#### Exercise
Give again, character for character, the lines that lie between the first line of the material and the line with "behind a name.", inclusive. Omit pictures.

------------------------------------------------

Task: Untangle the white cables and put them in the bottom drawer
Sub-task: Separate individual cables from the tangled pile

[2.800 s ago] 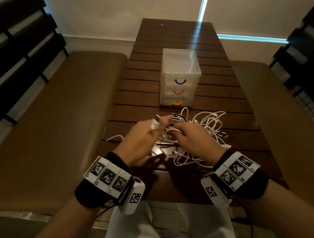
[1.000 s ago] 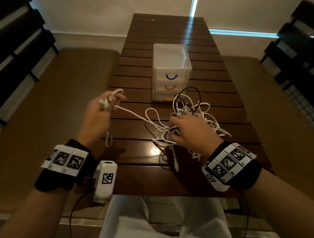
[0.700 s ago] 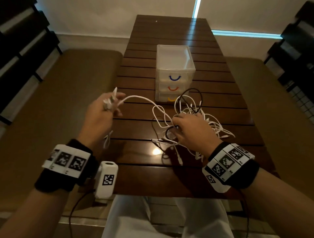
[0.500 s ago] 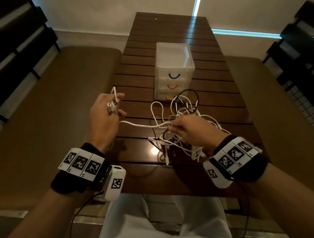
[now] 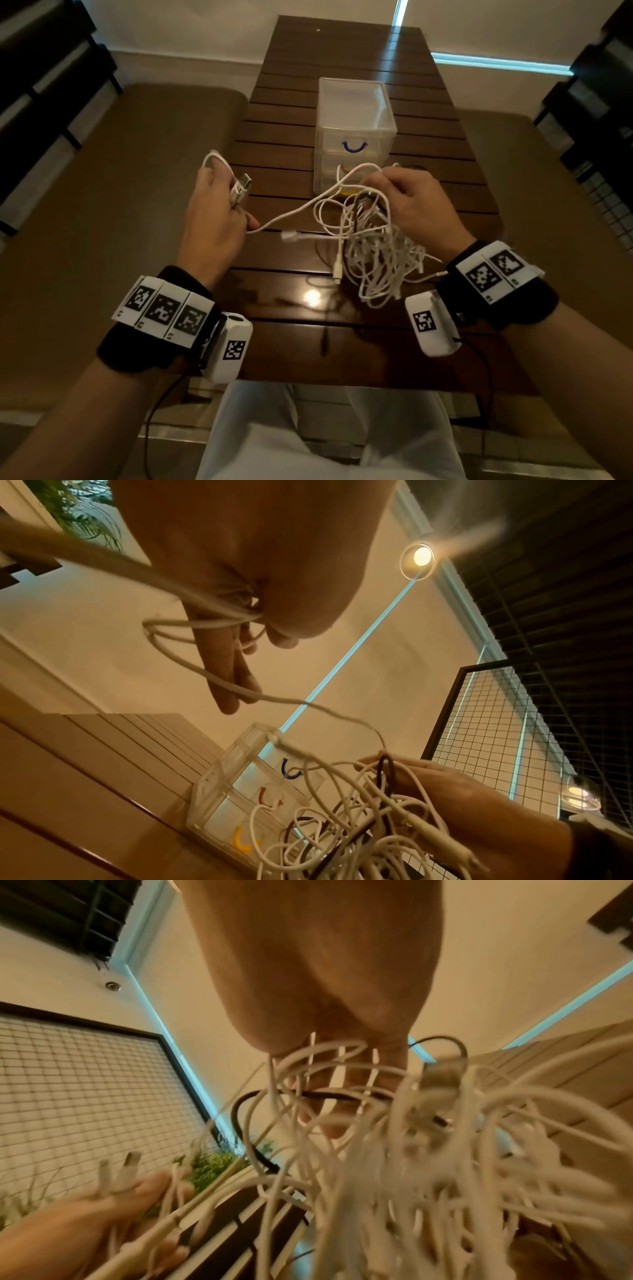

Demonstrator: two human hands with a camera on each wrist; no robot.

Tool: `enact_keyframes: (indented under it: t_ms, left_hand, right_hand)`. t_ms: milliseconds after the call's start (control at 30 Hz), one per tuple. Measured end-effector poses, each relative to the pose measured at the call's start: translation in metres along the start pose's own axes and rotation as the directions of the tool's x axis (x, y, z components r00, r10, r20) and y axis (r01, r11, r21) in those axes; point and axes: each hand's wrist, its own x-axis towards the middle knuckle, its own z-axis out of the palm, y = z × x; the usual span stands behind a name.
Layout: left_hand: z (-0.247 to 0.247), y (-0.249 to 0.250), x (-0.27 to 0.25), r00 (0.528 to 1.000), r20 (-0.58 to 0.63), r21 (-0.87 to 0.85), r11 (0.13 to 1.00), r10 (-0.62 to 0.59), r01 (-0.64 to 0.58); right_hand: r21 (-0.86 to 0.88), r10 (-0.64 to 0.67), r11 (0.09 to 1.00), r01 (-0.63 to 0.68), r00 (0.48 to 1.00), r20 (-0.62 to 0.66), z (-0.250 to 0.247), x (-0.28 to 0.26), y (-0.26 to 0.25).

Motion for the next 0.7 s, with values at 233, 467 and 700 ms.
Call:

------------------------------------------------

#### The answer
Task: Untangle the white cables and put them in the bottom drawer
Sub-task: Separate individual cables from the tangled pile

[2.800 s ago] 
[1.000 s ago] 
[0.700 s ago] 
[0.500 s ago] 
[now] 

Demonstrator: two human hands with a camera on each wrist; no robot.

Tool: `enact_keyframes: (indented under it: t_ms, left_hand, right_hand)`. t_ms: milliseconds after the call's start (control at 30 Hz), one per tuple. Measured end-effector poses, each relative to the pose measured at the call's start: translation in metres along the start pose's own axes and rotation as the directions of the tool's x axis (x, y, z components r00, r10, r20) and y axis (r01, r11, r21) in those axes; point and axes: each hand's wrist, its own x-axis towards the middle knuckle, its own z-axis out of the palm, y = z × x; the usual span stands behind a name.

This exercise is now done.